List the lines of this listing that hold the word "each".
┄┄┄┄┄┄
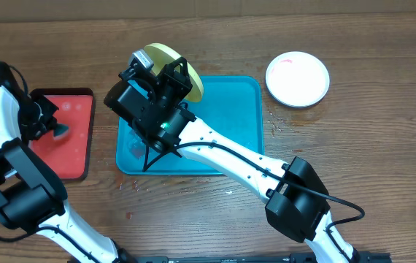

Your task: Clean dirty plates on tray and stack at the side

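My right gripper (181, 75) is raised high toward the overhead camera above the back left of the blue tray (230, 109). It is shut on the yellow plate (159, 53), which is tilted and partly hidden behind the wrist. A white plate (298, 78) with a faint pink smear lies on the table right of the tray. At the far left, my left gripper (53, 126) hangs over the red tray (76, 150), shut on a small greyish sponge (62, 131).
Wet spots mark the wooden table (354, 146) near the blue tray's right and front edges. The raised right arm hides much of the blue tray's left half.
The left gripper has moved from the red tray's right edge to over its middle. The right arm still holds the plate aloft, with more of the yellow plate now showing.
The yellow plate lay on the blue tray, with the left gripper's sponge on it and the right gripper at its right rim. Then the left gripper was at the plate's left edge. Later the right gripper held the plate aloft while the left was at the red tray.
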Available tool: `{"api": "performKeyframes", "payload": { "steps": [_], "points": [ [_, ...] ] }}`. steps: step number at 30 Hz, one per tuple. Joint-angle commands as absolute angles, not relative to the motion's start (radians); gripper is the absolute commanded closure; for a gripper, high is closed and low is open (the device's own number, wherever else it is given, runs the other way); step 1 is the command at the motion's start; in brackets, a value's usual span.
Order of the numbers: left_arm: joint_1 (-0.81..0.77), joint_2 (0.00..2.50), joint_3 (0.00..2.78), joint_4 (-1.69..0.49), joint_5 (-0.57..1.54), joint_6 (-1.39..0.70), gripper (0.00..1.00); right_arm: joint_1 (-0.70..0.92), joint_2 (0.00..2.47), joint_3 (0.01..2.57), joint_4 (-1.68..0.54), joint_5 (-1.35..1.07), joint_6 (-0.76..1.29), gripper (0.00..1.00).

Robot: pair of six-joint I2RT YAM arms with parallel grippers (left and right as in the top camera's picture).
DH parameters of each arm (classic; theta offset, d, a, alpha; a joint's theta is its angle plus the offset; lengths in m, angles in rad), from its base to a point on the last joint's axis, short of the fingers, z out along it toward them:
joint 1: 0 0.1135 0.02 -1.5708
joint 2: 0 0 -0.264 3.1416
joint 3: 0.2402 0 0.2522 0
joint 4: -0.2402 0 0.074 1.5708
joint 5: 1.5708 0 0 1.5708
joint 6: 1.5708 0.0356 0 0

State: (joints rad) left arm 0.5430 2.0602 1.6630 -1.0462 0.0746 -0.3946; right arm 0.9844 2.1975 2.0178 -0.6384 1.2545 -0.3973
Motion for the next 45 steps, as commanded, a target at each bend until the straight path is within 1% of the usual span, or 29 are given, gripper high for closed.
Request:
{"api": "performKeyframes", "payload": {
  "steps": [1,2,4,6,10,17,22,25,26,27,28,29,30,31,33,34,35,36,38,41,43,45],
  "points": [
    [0.537,2.072,1.658,-1.043,0.087,-0.415,0.96,0.986,2.158,2.045,-0.629,1.278,-0.397,0.96],
    [0.537,2.072,1.658,-1.043,0.087,-0.416,0.95,0.986,2.158,2.045,-0.629,1.278,-0.397,0.96],
    [0.537,2.072,1.658,-1.044,0.087,-0.416,0.88,0.986,2.158,2.045,-0.629,1.278,-0.397,0.96],
    [0.537,2.072,1.658,-1.044,0.087,-0.415,0.84,0.986,2.158,2.045,-0.629,1.277,-0.397,0.96],
    [0.537,2.072,1.658,-1.043,0.088,-0.406,0.67,0.986,2.158,2.045,-0.629,1.251,-0.397,0.96],
    [0.539,2.070,1.746,-1.126,0.099,-0.398,0.69,0.986,2.158,2.045,-0.627,1.244,-0.410,0.96],
    [0.539,2.066,1.868,-1.211,0.105,-0.396,0.67,0.986,2.158,2.045,-0.519,1.274,-0.581,0.97],
    [0.538,2.066,1.899,-1.230,0.105,-0.397,0.64,0.986,2.158,2.045,-0.451,1.280,-0.599,0.96],
    [0.537,2.066,1.899,-1.230,0.105,-0.397,0.57,0.986,2.158,2.044,-0.472,1.240,-0.567,0.96],
    [0.537,2.066,1.898,-1.230,0.105,-0.397,0.46,0.986,2.158,2.041,-0.540,1.153,-0.531,0.96],
    [0.536,2.066,1.894,-1.229,0.104,-0.397,0.30,0.986,2.158,2.036,-0.667,0.957,-0.517,0.96],
    [0.536,2.066,1.893,-1.230,0.104,-0.397,0.26,0.983,2.158,2.031,-0.720,0.855,-0.523,0.96],
    [0.536,2.066,1.893,-1.230,0.105,-0.397,0.22,0.981,2.158,2.027,-0.746,0.809,-0.523,0.96],
    [0.536,2.066,1.893,-1.230,0.105,-0.397,0.17,0.978,2.158,2.026,-0.750,0.819,-0.514,0.96],
    [0.536,2.066,1.893,-1.230,0.105,-0.397,0.10,0.975,2.157,2.028,-0.688,0.968,-0.468,0.96],
    [0.536,2.066,1.893,-1.230,0.105,-0.397,0.06,0.971,2.153,2.033,-0.604,1.098,-0.435,0.96],
    [0.536,2.066,1.893,-1.230,0.105,-0.397,0.02,0.963,2.148,2.038,-0.537,1.165,-0.422,0.96],
    [0.536,2.066,1.893,-1.230,0.105,-0.397,0.00,0.954,2.143,2.042,-0.500,1.177,-0.413,0.96],
    [0.536,2.066,1.893,-1.230,0.105,-0.397,0.00,0.934,2.131,2.044,-0.492,1.097,-0.392,0.96],
    [0.536,2.066,1.893,-1.231,0.105,-0.397,0.00,0.889,2.126,2.044,-0.659,0.802,-0.359,0.96],
    [0.536,2.066,1.893,-1.232,0.105,-0.397,0.00,0.840,2.128,2.043,-0.777,0.550,-0.263,0.96],
    [0.536,2.066,1.893,-1.231,0.105,-0.397,0.00,0.779,2.128,2.043,-0.830,0.378,-0.119,0.96]
  ]
}}
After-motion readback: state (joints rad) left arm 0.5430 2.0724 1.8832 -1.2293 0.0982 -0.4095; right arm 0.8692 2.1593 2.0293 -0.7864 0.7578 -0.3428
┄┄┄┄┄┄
Answer section =
DH parameters of each arm (classic; theta offset, d, a, alpha; a joint's theta is its angle plus the offset; lengths in m, angles in rad), from its base to a point on the last joint's axis, short of the fingers, z out along it toward them:
Motion for the next 45 steps, as commanded, a target at each bend until the straight path is within 1% of the usual span, or 29 are given, gripper high for closed.

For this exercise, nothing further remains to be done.